#### WHAT YOU HAVE TO DO
The answer must be a single number: how many lines in the records below contain the word "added".

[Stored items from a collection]
________________________________________

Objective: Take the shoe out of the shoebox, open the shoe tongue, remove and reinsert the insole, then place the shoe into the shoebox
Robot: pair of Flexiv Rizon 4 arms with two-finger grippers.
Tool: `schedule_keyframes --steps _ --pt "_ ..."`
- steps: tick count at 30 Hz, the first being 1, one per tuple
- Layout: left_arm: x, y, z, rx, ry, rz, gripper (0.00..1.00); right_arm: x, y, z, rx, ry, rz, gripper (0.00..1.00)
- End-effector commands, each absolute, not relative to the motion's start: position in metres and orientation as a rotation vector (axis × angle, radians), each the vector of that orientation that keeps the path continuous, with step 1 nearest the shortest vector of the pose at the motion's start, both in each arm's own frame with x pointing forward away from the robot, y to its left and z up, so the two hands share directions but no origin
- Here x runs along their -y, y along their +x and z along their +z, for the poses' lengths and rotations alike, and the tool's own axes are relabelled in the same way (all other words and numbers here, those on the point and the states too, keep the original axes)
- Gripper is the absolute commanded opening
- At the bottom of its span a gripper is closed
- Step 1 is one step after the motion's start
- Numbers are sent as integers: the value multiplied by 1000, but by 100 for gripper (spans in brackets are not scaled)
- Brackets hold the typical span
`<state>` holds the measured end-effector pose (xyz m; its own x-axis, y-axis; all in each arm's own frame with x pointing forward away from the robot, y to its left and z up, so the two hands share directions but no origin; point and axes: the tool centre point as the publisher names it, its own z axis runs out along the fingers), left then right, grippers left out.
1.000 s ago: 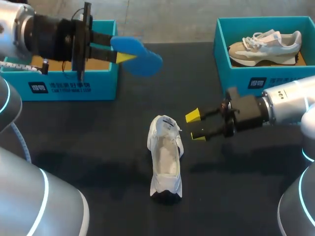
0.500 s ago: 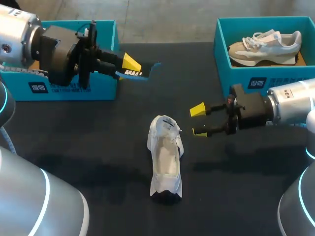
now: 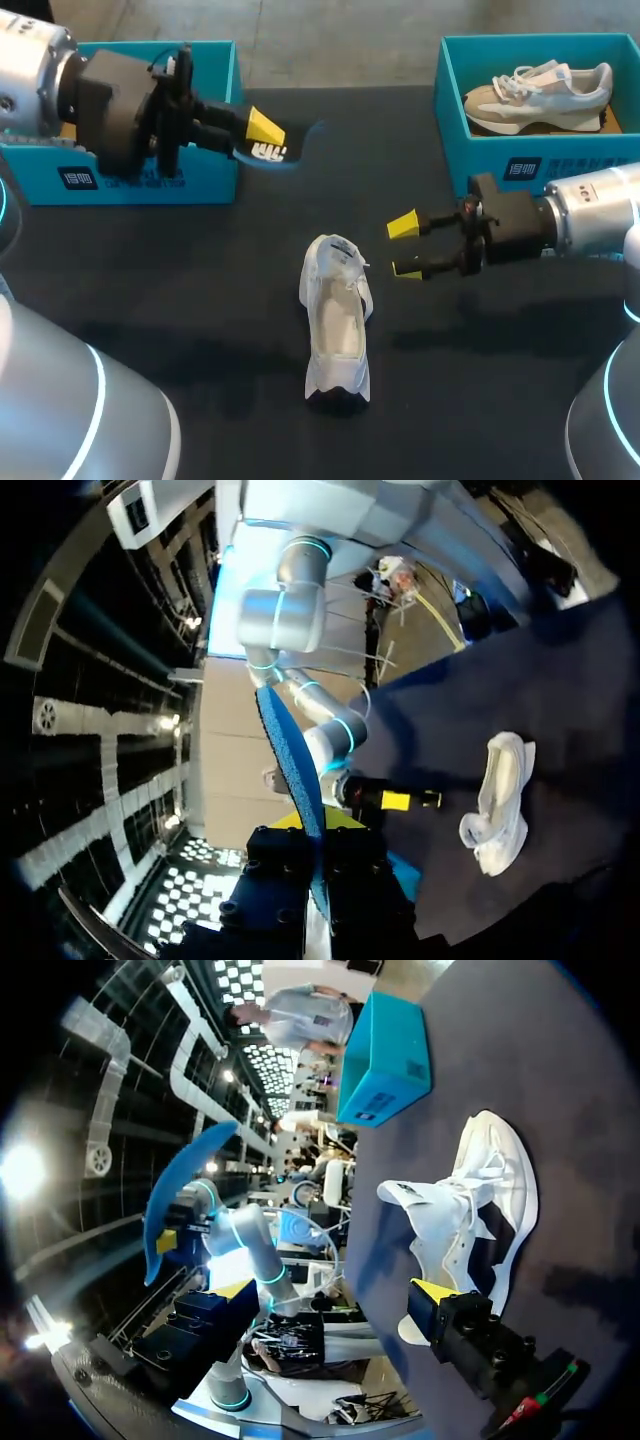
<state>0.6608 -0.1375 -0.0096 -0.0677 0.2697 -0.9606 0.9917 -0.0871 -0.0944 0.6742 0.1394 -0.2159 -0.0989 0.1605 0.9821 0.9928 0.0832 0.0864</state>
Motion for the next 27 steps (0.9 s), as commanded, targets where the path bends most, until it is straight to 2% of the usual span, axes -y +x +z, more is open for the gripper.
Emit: schedule_keyframes --steps 1,13,27 --pt "131 654 -29 -1228 1464 -1089 0 -141 673 -216 1434 -1228 -1141 100" --pt "125 657 -71 -982 1492 -1015 0 -141 673 -216 1434 -1228 -1141 100" --pt "128 662 -85 -967 1528 -936 0 -141 673 -216 1434 -1228 -1141 100"
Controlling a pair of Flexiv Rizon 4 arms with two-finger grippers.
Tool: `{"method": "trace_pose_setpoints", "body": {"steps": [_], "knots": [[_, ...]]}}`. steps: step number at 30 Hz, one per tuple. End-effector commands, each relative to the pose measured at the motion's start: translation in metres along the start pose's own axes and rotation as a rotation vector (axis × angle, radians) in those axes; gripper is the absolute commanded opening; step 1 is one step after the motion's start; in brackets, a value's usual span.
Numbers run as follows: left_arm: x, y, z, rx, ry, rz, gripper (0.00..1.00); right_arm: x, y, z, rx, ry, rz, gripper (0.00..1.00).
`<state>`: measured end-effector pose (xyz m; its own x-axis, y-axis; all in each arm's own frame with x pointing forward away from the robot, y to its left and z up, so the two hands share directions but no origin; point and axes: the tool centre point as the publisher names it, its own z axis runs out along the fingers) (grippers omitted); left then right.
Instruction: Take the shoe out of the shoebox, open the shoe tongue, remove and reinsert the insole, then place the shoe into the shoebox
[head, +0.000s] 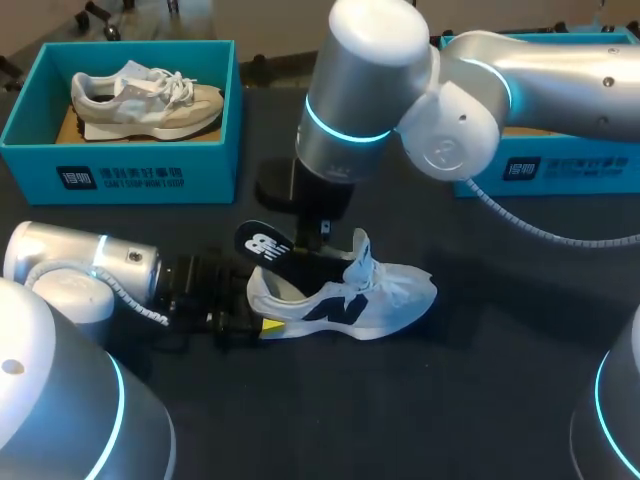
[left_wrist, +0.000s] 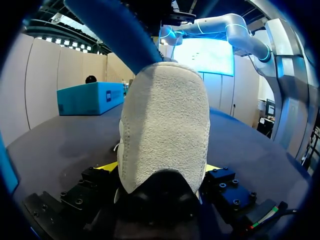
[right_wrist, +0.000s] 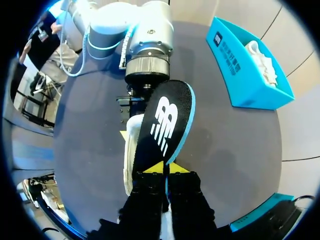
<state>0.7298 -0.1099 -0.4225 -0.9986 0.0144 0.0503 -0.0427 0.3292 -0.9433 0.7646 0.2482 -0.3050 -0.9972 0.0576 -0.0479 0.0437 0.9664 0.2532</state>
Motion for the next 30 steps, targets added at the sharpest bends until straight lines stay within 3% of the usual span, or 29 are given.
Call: {"method": "trace_pose_setpoints", "body": {"steps": [1, 7, 14, 21, 22, 27, 30], "knots": [[-0.001, 0.001, 0.001, 0.000, 0.002, 0.000, 0.00, 0.000, -0.003, -0.007, -0.045, 0.015, 0.011, 0.45], [-0.001, 0.001, 0.001, 0.000, 0.002, 0.000, 0.00, 0.001, -0.004, -0.016, -0.106, 0.094, 0.039, 0.47], [-0.001, 0.001, 0.001, 0.000, 0.002, 0.000, 0.00, 0.002, -0.009, -0.019, -0.269, 0.140, 0.117, 0.49], [-0.001, 0.001, 0.001, 0.000, 0.002, 0.000, 0.00, 0.004, -0.005, -0.015, -0.366, 0.188, 0.201, 0.49], [-0.001, 0.001, 0.001, 0.000, 0.002, 0.000, 0.00, 0.003, -0.003, -0.015, -0.416, 0.192, 0.208, 0.49], [-0.001, 0.001, 0.001, 0.000, 0.002, 0.000, 0.00, 0.001, 0.005, -0.014, -0.413, 0.208, 0.236, 0.54], [-0.001, 0.001, 0.001, 0.000, 0.002, 0.000, 0.00, -0.001, 0.007, -0.010, -0.415, 0.220, 0.245, 0.51]]}}
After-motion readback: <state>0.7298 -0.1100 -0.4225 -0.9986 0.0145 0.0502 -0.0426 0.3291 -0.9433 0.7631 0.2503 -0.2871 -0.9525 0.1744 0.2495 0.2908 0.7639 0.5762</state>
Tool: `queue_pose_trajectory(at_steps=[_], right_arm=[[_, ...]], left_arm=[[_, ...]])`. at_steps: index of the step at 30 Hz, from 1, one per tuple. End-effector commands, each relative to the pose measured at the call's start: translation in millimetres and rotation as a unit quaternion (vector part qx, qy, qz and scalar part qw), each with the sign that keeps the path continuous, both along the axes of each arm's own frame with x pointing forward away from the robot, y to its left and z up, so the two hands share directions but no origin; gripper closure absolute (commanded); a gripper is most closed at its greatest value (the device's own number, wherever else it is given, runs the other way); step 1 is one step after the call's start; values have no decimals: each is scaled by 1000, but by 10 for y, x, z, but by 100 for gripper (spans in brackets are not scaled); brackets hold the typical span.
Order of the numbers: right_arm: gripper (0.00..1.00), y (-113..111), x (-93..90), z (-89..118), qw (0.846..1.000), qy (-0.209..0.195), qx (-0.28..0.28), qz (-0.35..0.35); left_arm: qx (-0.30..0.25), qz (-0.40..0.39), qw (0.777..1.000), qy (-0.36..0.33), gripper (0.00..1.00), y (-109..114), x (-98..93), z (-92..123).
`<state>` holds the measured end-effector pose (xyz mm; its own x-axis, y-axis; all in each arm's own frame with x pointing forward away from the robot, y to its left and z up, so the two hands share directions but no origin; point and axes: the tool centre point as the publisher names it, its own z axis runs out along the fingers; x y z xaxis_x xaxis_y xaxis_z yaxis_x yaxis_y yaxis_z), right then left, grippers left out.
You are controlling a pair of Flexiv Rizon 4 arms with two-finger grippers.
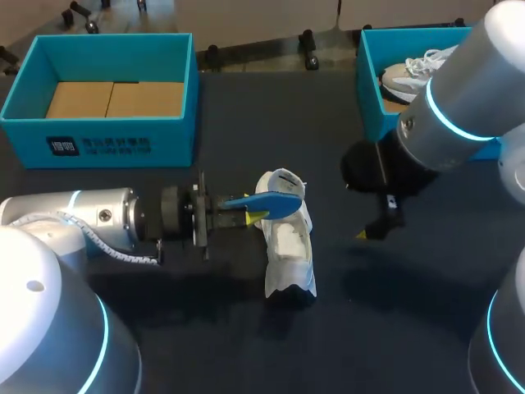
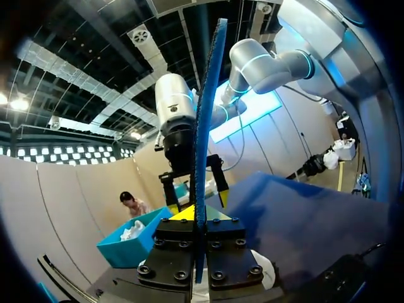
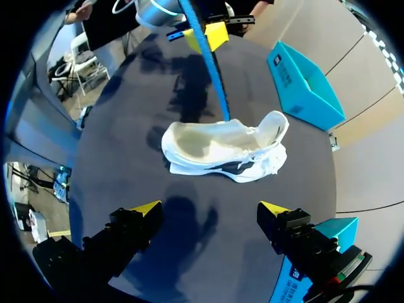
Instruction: Take the shoe out of the shoebox, open the shoe tongue, remove and reinsert the insole, then place the shoe into the shoebox
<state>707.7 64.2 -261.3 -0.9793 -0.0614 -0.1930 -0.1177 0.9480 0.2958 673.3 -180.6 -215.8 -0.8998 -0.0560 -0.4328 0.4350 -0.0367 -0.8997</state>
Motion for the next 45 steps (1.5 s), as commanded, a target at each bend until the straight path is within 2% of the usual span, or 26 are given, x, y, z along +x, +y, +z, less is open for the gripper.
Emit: queue_pose_trajectory(at_steps=[1, 14, 29, 36, 45], right_arm=[[0, -9, 45, -55, 1000, 2, 6, -4], [0, -5, 85, -108, 1000, 4, 5, -14], [0, -5, 85, -108, 1000, 4, 5, -14], [0, -5, 85, -108, 1000, 4, 5, -14], [0, -5, 85, -108, 1000, 4, 5, -14]], left_arm=[[1, 4, 1000, 1, 100, -53, -51, -1], [8, 11, 1000, 12, 100, -137, -78, -120], [21, -10, 1000, 18, 100, -212, -147, -424], [32, -11, 999, -7, 100, -200, -97, -522], [33, -12, 999, -7, 100, -179, -71, -659]])
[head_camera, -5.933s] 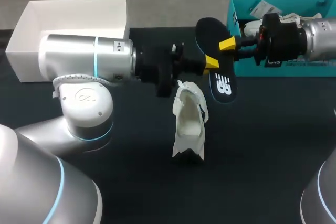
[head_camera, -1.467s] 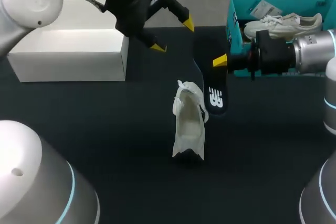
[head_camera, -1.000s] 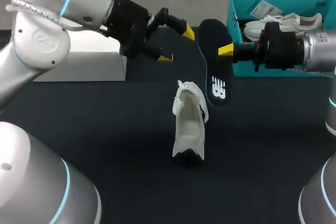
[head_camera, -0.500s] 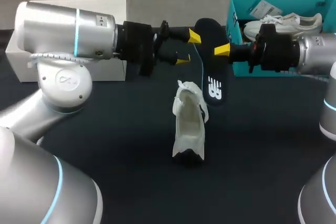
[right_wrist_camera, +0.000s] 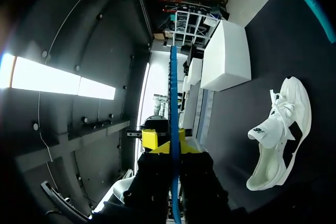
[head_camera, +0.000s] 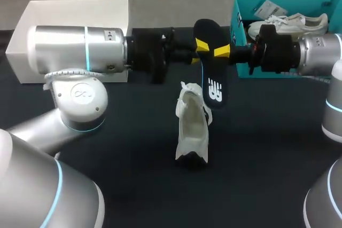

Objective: Take the shoe out of the shoebox, open the shoe tongue, remove and reinsert the insole, then place the shoe into the shoebox

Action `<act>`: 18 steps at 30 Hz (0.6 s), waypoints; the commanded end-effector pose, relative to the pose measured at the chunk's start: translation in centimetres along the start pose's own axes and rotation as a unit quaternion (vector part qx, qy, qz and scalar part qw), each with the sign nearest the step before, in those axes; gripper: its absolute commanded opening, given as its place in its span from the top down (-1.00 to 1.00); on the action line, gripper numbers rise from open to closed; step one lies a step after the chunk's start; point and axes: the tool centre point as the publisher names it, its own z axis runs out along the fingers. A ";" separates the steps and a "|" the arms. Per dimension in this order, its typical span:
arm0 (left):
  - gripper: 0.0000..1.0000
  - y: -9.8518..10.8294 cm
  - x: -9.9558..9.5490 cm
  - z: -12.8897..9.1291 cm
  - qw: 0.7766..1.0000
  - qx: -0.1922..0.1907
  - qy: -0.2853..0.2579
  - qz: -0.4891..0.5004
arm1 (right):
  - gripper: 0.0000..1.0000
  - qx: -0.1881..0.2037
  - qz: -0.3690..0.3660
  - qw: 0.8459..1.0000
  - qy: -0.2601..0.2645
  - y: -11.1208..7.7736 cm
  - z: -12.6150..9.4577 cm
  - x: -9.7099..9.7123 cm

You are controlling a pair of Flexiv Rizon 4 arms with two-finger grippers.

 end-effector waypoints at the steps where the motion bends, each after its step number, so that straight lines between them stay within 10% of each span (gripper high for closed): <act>1: 0.73 -0.3 0.3 0.6 1.000 -0.009 -0.006 -0.004 | 1.00 -0.001 0.000 1.000 -0.001 -0.2 0.1 0.0; 11: 1.00 -0.5 0.7 1.0 1.000 -0.008 0.005 -0.021 | 0.92 0.002 -0.005 1.000 0.001 -0.6 0.0 0.2; 12: 1.00 -0.5 0.7 0.9 0.999 -0.007 0.008 -0.031 | -0.65 0.001 -0.002 1.000 -0.002 -0.7 -0.2 0.2; 13: 1.00 -0.6 0.7 0.8 0.999 -0.007 0.008 -0.037 | -1.00 -0.001 -0.002 1.000 -0.006 -0.9 -0.6 0.1; 18: 1.00 -0.7 0.7 0.0 0.997 0.008 0.019 -0.072 | -1.00 -0.028 0.018 0.998 -0.049 -2.4 -3.9 -0.2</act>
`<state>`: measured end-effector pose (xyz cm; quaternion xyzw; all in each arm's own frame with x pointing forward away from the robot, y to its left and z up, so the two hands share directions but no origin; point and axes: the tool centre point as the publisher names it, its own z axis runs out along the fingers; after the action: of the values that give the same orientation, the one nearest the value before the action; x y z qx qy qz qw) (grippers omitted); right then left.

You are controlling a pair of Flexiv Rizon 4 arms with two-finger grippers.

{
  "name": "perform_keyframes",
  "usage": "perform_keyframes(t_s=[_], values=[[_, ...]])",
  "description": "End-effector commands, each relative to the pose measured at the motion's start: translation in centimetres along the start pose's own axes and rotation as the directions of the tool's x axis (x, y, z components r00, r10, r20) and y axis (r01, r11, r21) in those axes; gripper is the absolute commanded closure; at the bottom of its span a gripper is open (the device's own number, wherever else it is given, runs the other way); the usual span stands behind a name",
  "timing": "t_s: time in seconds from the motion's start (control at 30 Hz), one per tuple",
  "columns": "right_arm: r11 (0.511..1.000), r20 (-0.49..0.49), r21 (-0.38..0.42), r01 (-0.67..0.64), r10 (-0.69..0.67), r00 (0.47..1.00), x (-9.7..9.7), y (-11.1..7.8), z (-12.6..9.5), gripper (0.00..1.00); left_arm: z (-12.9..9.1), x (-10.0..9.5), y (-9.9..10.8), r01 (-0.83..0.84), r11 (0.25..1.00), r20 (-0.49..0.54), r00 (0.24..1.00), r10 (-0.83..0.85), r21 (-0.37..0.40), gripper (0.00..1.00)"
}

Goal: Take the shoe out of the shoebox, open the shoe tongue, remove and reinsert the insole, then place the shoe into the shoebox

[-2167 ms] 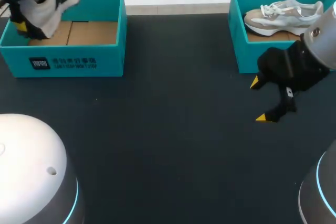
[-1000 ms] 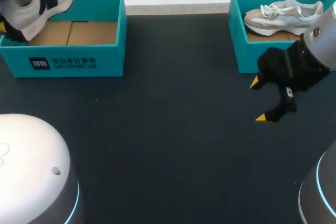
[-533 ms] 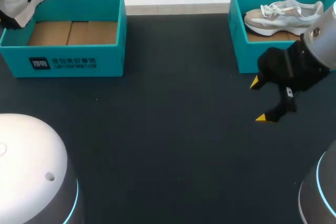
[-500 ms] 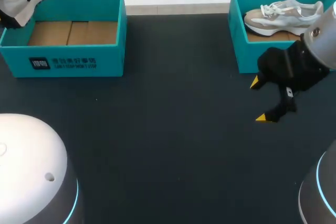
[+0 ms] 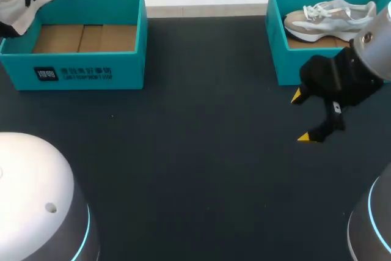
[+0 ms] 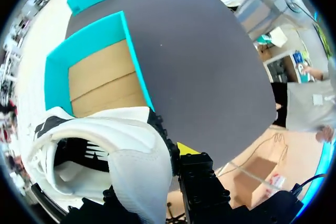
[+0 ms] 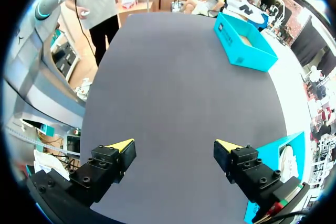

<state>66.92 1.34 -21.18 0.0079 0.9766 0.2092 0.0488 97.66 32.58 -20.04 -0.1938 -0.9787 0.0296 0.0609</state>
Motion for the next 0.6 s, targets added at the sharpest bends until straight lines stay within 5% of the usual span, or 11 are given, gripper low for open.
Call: perform_keyframes(t_s=[0.03,0.07,0.1,0.13,0.23,0.27,0.37,0.47,0.6], values=[[1.000,-0.001,0.001,0.000,0.000,1.000,-0.1,0.0,0.1,0.00,-0.6,-0.8,0.7,-0.442,0.893,-0.133,0.893,0.430,-0.078,1.00],[1.000,-0.001,0.001,0.000,0.000,1.000,-0.1,0.0,0.1,0.00,-0.6,-0.9,1.0,-0.473,0.874,-0.139,0.878,0.457,-0.112,1.00],[1.000,-0.001,0.001,0.000,0.000,1.000,-0.1,0.0,0.1,0.00,-0.7,-1.0,1.1,-0.612,0.784,-0.195,0.785,0.588,-0.104,1.00],[1.000,-0.001,0.001,0.000,0.000,1.000,-0.1,0.0,0.1,0.00,-0.8,-1.1,1.4,-0.615,0.769,-0.196,0.787,0.585,-0.176,1.00],[1.000,-0.001,0.001,0.000,0.000,1.000,-0.1,0.0,0.1,0.00,-1.0,-1.4,2.3,-0.814,0.546,-0.330,0.580,0.745,-0.198,1.00],[1.000,-0.001,0.001,0.000,0.000,1.000,-0.1,0.0,0.1,0.00,-1.1,-1.2,2.6,-0.881,0.433,-0.326,0.473,0.819,-0.191,1.00],[1.000,-0.001,0.001,0.000,0.000,1.000,-0.1,0.0,0.1,0.00,-1.4,-0.4,3.2,-0.936,0.248,-0.301,0.319,0.899,-0.251,1.00],[1.000,-0.001,0.001,0.000,0.000,1.000,-0.1,0.0,0.1,0.00,-1.8,0.4,3.7,-0.949,0.121,-0.251,0.198,0.948,-0.290,1.00],[1.000,-0.001,0.001,0.000,0.000,1.000,-0.1,0.0,0.1,0.00,-1.8,0.4,3.7,-0.944,0.125,-0.253,0.207,0.945,-0.306,1.00]])
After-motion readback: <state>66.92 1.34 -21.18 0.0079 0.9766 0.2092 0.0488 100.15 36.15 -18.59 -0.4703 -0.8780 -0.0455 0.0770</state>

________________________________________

#### YOUR RESPONSE
2